Александра Федоровна молчала убито. По рассказам визитерши, Лешенька оказался свирепым маньяком-педофилом. Все это совершенно не походило на ее сына…
– Извините, но я вам не верю, – сказала Сазонова и нервно поправила седую прядь. – Мой сын не мог так поступить. Девушки на нем гирляндами висли, это правда. Но чтобы он оказался насильником… Такого просто не может быть. Наверное, вы его просто не знали. А может, это вовсе не Леша был?
Жертва насилия продемонстрировала бабушке фотоснимок с дарственной надписью.
– Его рукой написано?
Александра Федоровна лишь вздохнула. Почерк сына она узнала бы из тысячи подобных. Крыть было нечем.
– И… чего же вы от меня хотите?
Вот тут-то Ермошина и объяснила – чего. Утерев кулачком грязные слезы, она заявила, что материальная компенсация в десять тысяч долларов вполне ее удовлетворит.
– Так ведь это грабеж средь бела дня! – всплеснула руками старушка. – Где же мне такие огромные деньги сыскать?
– А уж этого я не знаю. Кто моего ребенка будет кормить? Между прочим – вашего внука… А если не хотите со мной по-хорошему добазариться – найдем мы на вас управу, найдем.
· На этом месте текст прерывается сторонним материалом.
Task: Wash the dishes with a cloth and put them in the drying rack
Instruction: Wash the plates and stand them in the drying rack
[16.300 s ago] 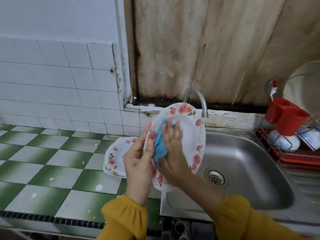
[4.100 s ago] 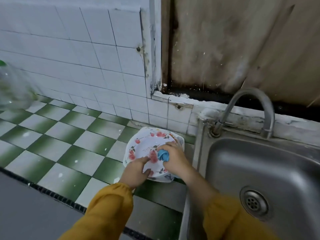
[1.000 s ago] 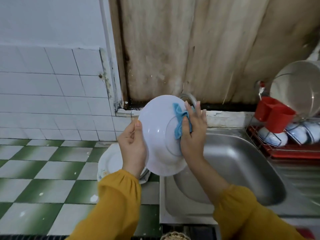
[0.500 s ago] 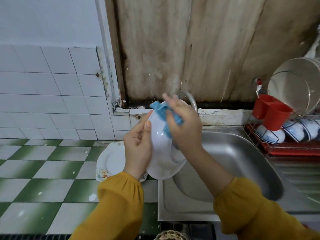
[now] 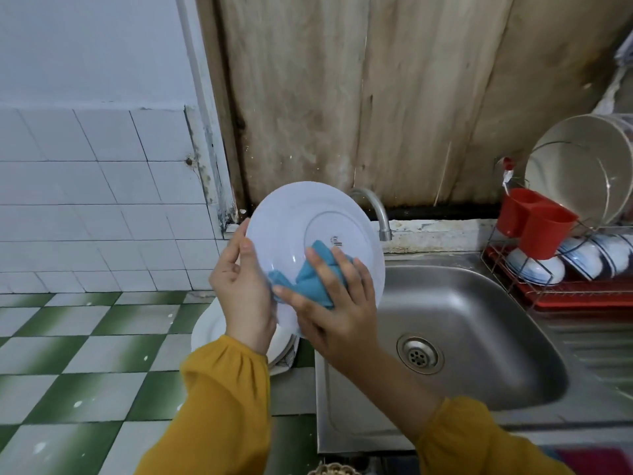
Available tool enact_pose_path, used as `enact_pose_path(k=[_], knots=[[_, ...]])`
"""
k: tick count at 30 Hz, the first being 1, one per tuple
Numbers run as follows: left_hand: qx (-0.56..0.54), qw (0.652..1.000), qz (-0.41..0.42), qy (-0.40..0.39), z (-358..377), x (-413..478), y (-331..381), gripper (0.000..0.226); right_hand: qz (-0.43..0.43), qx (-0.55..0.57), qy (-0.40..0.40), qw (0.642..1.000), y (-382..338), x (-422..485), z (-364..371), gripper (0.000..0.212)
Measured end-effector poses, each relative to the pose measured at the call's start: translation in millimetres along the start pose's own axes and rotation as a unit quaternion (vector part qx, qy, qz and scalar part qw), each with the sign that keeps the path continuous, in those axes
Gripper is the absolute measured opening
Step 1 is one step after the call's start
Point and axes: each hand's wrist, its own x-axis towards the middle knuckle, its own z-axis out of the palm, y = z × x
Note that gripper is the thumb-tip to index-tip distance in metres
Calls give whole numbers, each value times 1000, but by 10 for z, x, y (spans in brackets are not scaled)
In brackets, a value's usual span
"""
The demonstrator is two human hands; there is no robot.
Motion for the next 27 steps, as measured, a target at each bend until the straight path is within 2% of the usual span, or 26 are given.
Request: enact_pose_path(k=[3, 5, 7, 9, 12, 15, 17, 19, 22, 23, 24, 27], knots=[[-19, 1000, -13, 22, -66, 86, -15, 32, 31, 38, 23, 999, 243, -242, 14, 29], [-45, 998, -31, 23, -127, 141, 9, 32, 134, 101, 29, 985, 416, -294, 16, 33], [-48, 998, -35, -9, -185, 181, 42, 30, 284, 177, 29, 942, 623, -208, 3, 38], [-14, 997, -21, -69, -211, 173, 69, 27, 371, 225, 25, 901, 840, 20, -47, 37], [38, 989, 25, -143, -190, 71, 115, 26, 378, 242, 2, 893, 1010, 443, -163, 37], [76, 977, 79, -185, -177, -28, 177, 28, 306, 228, -20, 924, 907, 690, -192, 44], [74, 975, 106, -181, -198, -80, 219, 28, 290, 245, -20, 925, 823, 689, -159, 50], [55, 978, 123, -162, -220, -104, 254, 27, 332, 294, -6, 896, 812, 609, -128, 53], [50, 978, 130, -158, -238, -81, 297, 27, 468, 343, -2, 815, 814, 589, -128, 53], [67, 974, 133, -172, -232, -77, 307, 26, 481, 342, 1, 807, 781, 621, -132, 52], [92, 967, 140, -189, -223, -79, 306, 26, 465, 327, 6, 823, 732, 667, -136, 51], [177, 939, 179, -232, -166, -126, 250, 27, 321, 233, -8, 918, 478, 835, -150, 46]])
Я девушка хоть и бедная, но в натуре честная. Уже и заяву в мусорню накатала. Если я ее не заберу – ждите неприятностей. Рано или поздно вашего сына-насильника закроют и кинут в тюрьму. На суде я молчать не буду, посажу вашего Лешу, хотя его и любила. А на зоне… будет ваш сын дырявой ложкой баланду хлебать да на параше утреннюю зорьку кукарекать. Хотите, чтобы с него обвинения сняли, – ищите деньги. Да побыстрее, пока я не родила. Дом-то ваш небось многие тыщи стоит, – многозначительно заключила шантажистка и, встав у окна, выпятила живот.
– Так ведь это не я вас насиловала! – справедливо напомнила Александра Федоровна. – Если считаете, что Леша перед вами виноват, – к нему и обращайтесь!
– Короче, со мной можно связаться вот по этому телефону. – Лида положила на стол клочок бумаги с номером мобильника Голенкова. – Сроку у вас – ровно месяц.
И, не прощаясь, зацокала каблучками к двери.
Эдуард Иванович ждал ее в своем «Опеле».
– Ну, что у тебя? – спросил он, едва девушка плюхнулась в кресло.
– Короче, бабка, бля, потекла сразу, – самодовольно улыбнулась проститутка и вкратце пересказала содержание беседы.
Она почти ничего не приврала, добавив лишь вскользь: мол, старуха Сазонова оказалась настоящей ведьмой, потому что натравила на нее дикого бешеного кота.
– Послушай, папик… Что-то уж больно стремную вещь ты затеял, – обеспокоилась Лида, когда «Опель»-пикап выехал на асфальтовую дорогу. – Ведь меня в этом городе слишком многие знают. И далеко не как девочку-одуванчика.